▸ **Work task**
Produce as output only the lines below starting at the line with "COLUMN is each" and continuing through the line with "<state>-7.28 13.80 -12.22", each one exactly as written.

[Records drawn from a dataset]
———

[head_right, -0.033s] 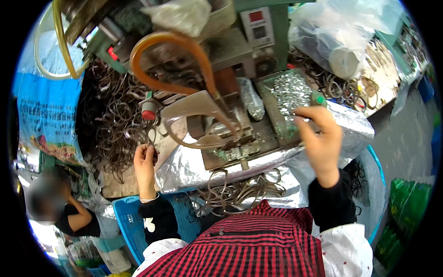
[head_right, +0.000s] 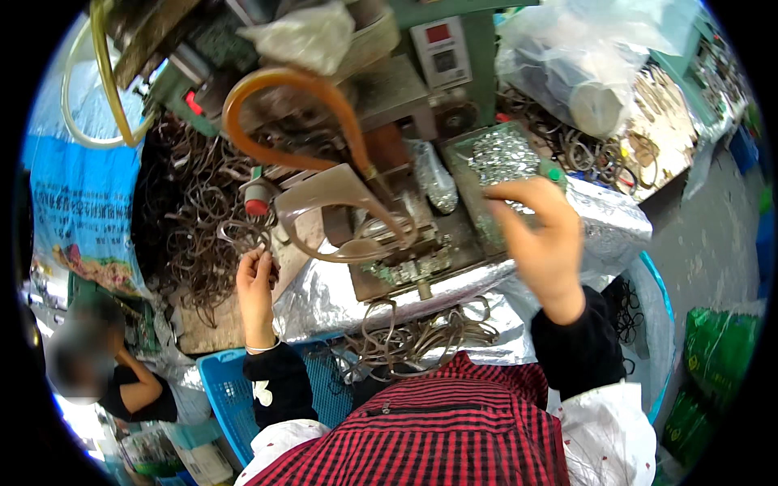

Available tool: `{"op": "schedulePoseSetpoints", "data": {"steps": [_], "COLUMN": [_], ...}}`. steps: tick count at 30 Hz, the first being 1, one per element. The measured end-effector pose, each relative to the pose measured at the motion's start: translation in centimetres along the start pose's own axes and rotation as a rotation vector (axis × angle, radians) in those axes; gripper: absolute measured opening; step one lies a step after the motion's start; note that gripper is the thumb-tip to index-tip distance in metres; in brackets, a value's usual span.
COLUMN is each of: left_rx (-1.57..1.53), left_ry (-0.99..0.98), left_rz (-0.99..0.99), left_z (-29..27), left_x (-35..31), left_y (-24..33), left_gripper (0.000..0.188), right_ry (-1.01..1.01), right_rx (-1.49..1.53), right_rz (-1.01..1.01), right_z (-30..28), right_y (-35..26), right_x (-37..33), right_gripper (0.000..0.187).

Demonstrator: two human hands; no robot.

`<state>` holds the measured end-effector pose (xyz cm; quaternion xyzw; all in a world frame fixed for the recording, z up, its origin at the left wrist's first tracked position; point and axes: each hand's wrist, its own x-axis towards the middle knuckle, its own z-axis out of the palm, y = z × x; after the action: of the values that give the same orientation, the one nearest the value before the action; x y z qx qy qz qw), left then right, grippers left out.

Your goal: The person repeatedly picks small metal components from a tray and places them into a press machine, then removes the assembled parts. The process is continuous and repetitive, with the person handling multiple small metal pieces throughout the clip.

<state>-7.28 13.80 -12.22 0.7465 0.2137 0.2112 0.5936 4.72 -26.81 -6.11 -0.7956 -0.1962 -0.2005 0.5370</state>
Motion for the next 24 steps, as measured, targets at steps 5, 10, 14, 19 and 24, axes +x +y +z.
{"op": "schedulePoseSetpoints", "data": {"steps": [5, 10, 14, 19, 24], "left_rx": [-0.067, -0.145, -0.154, -0.006, 0.071], "left_ry": [-0.057, 0.245, 0.278, 0.352, 0.125], "left_rz": [-0.042, 0.052, 0.578, 0.973, 1.068], "left_z": [4.2, 6.5, 8.4, 10.8, 10.8], "left_x": [0.1, -2.8, -3.0, -1.6, -3.7], "left_y": [0.1, 0.0, 8.5, 15.0, 13.4], "left_gripper": [0.032, 0.031, 0.030, 0.030, 0.031], "right_ry": [0.008, -0.029, -0.059, -0.132, -0.086], "right_rx": [0.195, 0.594, 0.819, 1.046, 0.736], "right_rz": [-0.211, 0.208, 0.308, 0.421, 0.269], "right_z": [5.7, 7.4, 7.3, 7.9, 6.1], "right_y": [-1.5, -2.9, -3.3, -5.3, -7.3], "right_x": [3.4, 1.5, 1.7, 1.7, 0.2], "right_gripper": [0.015, 0.023, 0.036, 0.037, 0.041]}}
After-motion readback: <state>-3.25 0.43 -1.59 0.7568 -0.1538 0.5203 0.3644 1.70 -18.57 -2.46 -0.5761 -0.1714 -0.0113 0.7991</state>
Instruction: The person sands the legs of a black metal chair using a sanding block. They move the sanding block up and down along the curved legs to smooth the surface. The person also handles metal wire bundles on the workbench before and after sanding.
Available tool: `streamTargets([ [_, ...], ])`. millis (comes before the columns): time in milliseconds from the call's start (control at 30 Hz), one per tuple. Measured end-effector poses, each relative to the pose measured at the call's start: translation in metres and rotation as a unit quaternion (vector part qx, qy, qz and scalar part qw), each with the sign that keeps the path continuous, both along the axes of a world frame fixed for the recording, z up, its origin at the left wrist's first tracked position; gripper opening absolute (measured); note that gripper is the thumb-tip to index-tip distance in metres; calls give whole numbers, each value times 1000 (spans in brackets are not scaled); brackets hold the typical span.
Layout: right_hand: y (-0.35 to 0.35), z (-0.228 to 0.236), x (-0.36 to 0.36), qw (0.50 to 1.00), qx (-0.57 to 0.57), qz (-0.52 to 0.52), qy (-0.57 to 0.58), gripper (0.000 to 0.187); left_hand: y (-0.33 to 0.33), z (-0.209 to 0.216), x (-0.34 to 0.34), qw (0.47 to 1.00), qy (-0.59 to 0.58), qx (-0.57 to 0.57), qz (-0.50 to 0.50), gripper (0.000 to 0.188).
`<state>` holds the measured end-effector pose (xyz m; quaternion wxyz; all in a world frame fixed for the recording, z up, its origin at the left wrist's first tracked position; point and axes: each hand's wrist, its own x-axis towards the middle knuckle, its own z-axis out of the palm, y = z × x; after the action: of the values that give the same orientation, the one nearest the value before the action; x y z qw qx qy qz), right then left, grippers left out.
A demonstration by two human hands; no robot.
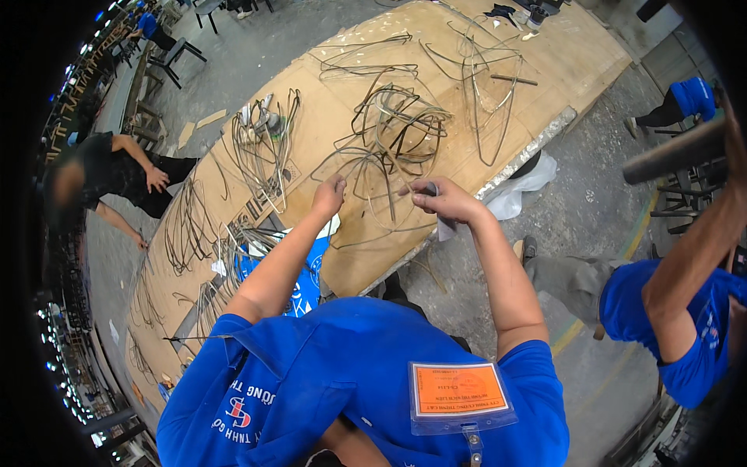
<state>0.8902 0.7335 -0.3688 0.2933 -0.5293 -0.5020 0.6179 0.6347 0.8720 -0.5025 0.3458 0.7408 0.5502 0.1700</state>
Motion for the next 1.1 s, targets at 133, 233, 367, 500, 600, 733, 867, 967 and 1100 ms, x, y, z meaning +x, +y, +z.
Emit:
streamTargets([
  [133, -6, 12, 1, 987, 80, 120, -77, 25, 10, 7, 3, 999, -34, 13, -26, 22],
  [233, -16, 27, -2, 979, 22, 168, -109, 25, 25, 13, 1, 996, -28, 79, -7, 23],
  [367, -35, 42, 0, 966, 73, 223, -108, 22, 46, 16, -9, 999, -29, 42, 5, 23],
  [500, -46, 41, -3, 956, 34, 267, -113, 22, 54, 1, -17, 998, -45, 41, 15, 24],
  [600, -45, 46, -7, 944, 21, 298, -143, 22, 52, -8, -19, 997, -55, 44, -21, 25],
  [733, -42, 76, -15, 936, 76, 297, -171, 22, 35, 24, -14, 993, -43, 101, -33, 31],
  [867, -30, 115, -31, 934, 85, 309, -160, 21, -8, 111, -20, 949, -224, -56, -214, 32],
  [967, -8, 133, -61, 911, 209, 301, -190, 21, -70, 168, -47, 882, -265, -100, -377, 25],
  [1100, 36, 153, -107, 870, 381, 210, -232, 25, -105, 201, -89, 943, -279, -43, -177, 22],
])
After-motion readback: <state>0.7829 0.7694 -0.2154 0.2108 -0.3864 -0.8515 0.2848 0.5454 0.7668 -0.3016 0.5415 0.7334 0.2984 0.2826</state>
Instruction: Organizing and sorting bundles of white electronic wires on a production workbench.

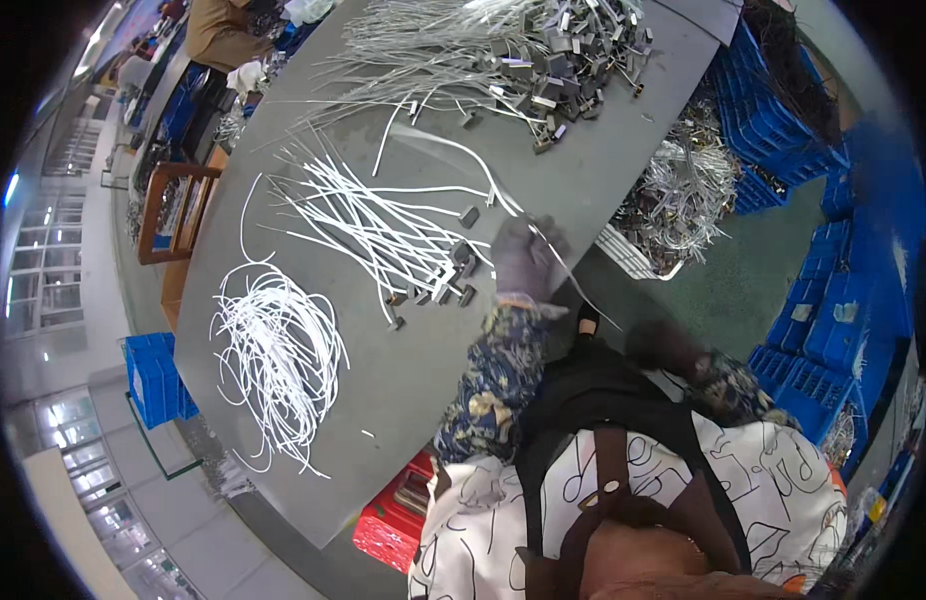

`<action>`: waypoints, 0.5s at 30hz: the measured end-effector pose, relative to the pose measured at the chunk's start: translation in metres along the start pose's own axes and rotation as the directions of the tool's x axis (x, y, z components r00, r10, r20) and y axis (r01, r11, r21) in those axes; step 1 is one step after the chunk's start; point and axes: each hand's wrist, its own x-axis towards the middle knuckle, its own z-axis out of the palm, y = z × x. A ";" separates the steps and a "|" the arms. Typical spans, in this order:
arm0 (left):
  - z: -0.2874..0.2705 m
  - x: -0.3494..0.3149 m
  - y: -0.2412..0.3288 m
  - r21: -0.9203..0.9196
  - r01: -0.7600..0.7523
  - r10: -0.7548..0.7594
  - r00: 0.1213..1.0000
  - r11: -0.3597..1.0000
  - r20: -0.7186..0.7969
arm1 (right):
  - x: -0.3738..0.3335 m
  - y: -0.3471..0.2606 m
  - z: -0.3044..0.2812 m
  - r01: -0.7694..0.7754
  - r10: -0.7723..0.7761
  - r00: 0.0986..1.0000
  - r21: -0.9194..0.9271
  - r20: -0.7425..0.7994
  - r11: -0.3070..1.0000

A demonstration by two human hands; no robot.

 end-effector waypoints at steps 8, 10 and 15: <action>-0.021 0.067 0.057 -0.419 0.132 -0.271 0.917 0.898 -0.293 | -0.158 -0.016 0.041 -0.594 0.536 0.804 0.308 0.258 0.743; -0.049 0.077 0.090 -0.385 0.008 -0.145 0.934 0.923 -0.326 | -0.141 -0.012 0.028 -0.403 0.387 0.898 0.036 0.210 0.915; -0.046 0.082 0.107 -0.306 0.058 -0.161 0.932 0.950 -0.325 | -0.120 -0.022 -0.011 -0.729 0.702 0.385 0.664 0.599 -0.167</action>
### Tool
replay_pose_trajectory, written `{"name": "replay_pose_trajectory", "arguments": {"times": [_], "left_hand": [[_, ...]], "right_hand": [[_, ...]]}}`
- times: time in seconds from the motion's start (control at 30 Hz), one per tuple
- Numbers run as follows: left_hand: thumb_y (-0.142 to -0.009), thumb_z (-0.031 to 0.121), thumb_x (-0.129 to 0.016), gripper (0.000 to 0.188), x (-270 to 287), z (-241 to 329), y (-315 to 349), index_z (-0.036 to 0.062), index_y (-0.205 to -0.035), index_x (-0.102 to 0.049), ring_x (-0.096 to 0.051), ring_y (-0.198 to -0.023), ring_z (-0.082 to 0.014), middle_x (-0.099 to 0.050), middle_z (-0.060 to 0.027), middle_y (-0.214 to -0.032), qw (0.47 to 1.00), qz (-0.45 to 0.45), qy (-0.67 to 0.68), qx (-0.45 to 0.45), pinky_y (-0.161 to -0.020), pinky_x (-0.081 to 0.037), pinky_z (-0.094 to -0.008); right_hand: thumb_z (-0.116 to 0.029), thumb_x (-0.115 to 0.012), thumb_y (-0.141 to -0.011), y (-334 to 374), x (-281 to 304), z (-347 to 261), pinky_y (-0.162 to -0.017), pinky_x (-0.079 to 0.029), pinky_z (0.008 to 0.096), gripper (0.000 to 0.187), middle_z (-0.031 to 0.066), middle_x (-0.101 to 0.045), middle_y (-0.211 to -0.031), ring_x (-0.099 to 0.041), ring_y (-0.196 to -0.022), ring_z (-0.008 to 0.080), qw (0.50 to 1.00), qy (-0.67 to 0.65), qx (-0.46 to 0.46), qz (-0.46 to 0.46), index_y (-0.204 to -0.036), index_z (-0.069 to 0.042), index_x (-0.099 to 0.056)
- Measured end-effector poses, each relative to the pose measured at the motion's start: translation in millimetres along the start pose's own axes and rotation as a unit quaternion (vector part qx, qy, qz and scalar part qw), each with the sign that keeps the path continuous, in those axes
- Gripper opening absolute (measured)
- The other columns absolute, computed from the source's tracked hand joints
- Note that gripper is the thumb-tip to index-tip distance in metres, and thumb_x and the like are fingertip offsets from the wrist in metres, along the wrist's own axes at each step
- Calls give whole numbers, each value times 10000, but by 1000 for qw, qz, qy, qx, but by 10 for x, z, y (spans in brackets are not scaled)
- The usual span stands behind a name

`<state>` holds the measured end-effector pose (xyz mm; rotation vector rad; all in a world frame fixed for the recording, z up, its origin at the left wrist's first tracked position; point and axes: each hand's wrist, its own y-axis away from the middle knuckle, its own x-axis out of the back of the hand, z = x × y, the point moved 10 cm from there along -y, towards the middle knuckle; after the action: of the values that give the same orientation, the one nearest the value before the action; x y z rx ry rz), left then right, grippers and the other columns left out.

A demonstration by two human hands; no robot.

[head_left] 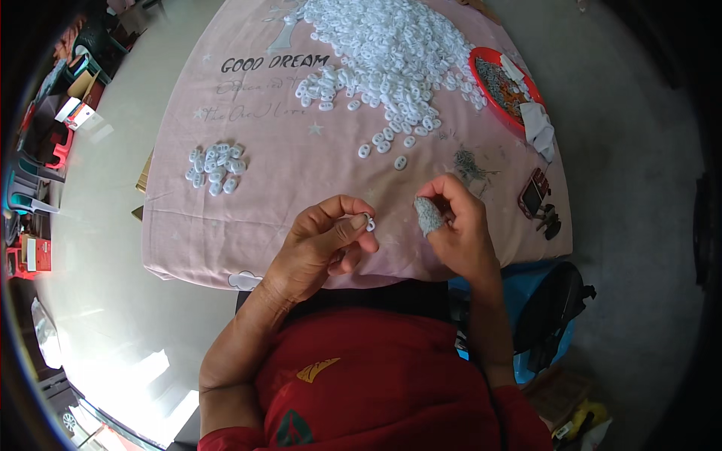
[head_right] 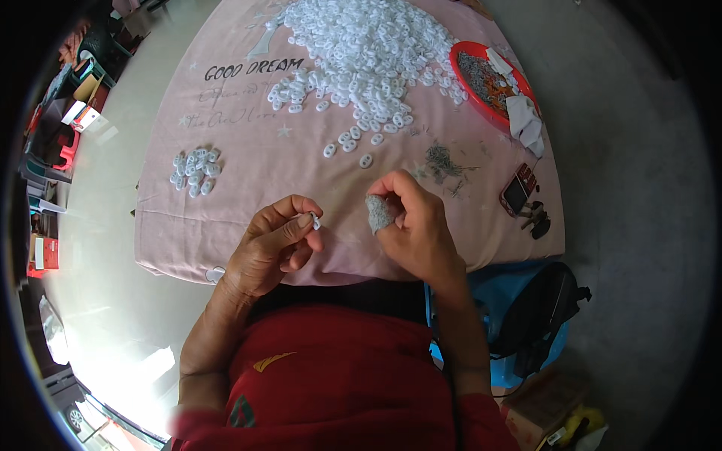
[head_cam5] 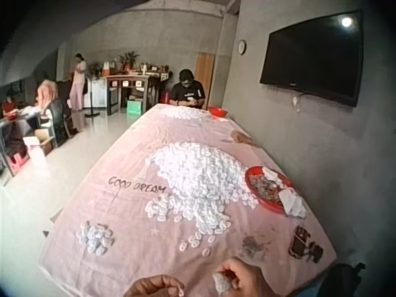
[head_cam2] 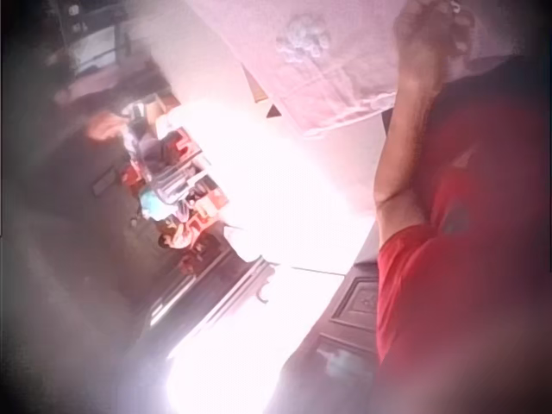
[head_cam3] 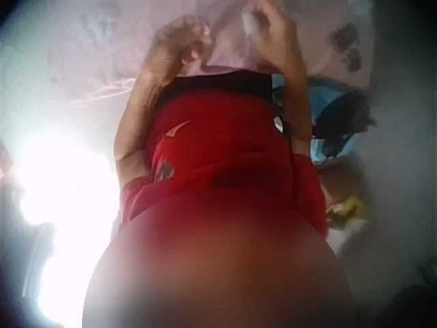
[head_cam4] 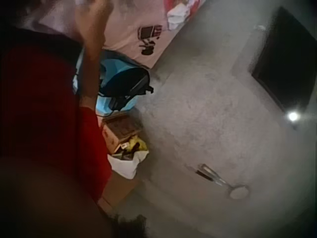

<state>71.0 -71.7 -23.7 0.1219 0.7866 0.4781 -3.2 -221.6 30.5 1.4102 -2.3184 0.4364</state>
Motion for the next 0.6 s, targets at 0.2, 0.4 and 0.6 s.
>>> {"name": "replay_pose_trajectory", "arguments": {"times": [0.2, 0.4, 0.6], "left_hand": [[-986, 157, -589, 157, 9, -7, -42, 43, -1093, -597, -500, -599, -77, -675, -68, -830, 1000, 10, 26, -8, -499, -330, -198], [-964, 129, -620, 169, 15, -38, -31, 47, -1109, -599, -549, -640, -81, -695, -72, -881, 1000, 15, 9, -5, -531, -360, -189], [-950, 129, -656, 207, 45, -22, 26, 32, -1127, -610, -632, -716, -69, -719, -70, -941, 999, 25, -35, -1, -568, -427, -183]], "right_hand": [[119, -570, -830, 73, 32, -26, -854, -464, 226, 240, 38, -598, -1010, -571, -931, 85, 990, -140, 16, -1, -1052, 35, -602], [136, -541, -822, 154, -72, -3, -897, -463, 247, 274, 65, -604, -1020, -581, -962, 106, 982, -180, 20, -53, -1077, 63, -609], [135, -531, -827, 210, -138, -183, -876, -469, 245, 238, 67, -607, -1007, -585, -951, 102, 975, -205, 27, -86, -1037, 62, -616]]}}
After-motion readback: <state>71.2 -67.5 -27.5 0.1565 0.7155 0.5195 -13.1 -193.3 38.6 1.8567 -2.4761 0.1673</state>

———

▸ **Response**
COLUMN is each of: left_rx (-1.57..1.53), left_ry (-0.99..0.98), left_rz (-0.99..0.99), left_z (-29..27), left_x (-35..31), left_y (-24..33), left_gripper (0.000..0.188), right_ry (-1.01..1.01), right_rx (-1.49..1.53), right_rz (-1.01..1.01), right_z (-30..28), right_y (-35..26), right_x (-37..33), right_gripper (0.000..0.187).

Demonstrator: two human hands; no robot.

`<state>` holds the measured end-effector pose (xyz cm; quaternion xyzw; all in a world frame fixed for the recording, z up, its origin at the left wrist's first tracked position; point and axes: each hand's wrist, its own x-axis towards the middle knuckle, its own z-axis out of the palm, y = z × x; after the action: of the values that give the same orientation, the one nearest the value before the action; x y z qx qy qz qw), left then right, grippers left out.

Your goal: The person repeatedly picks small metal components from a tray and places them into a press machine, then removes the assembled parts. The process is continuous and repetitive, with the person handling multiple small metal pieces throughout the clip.

<state>-7.28 13.80 -12.22 0.7465 0.2137 0.2112 0.5936 4.72 -26.81 -6.11 -0.7956 -0.1962 -0.2005 0.5370</state>

No further output is expected here.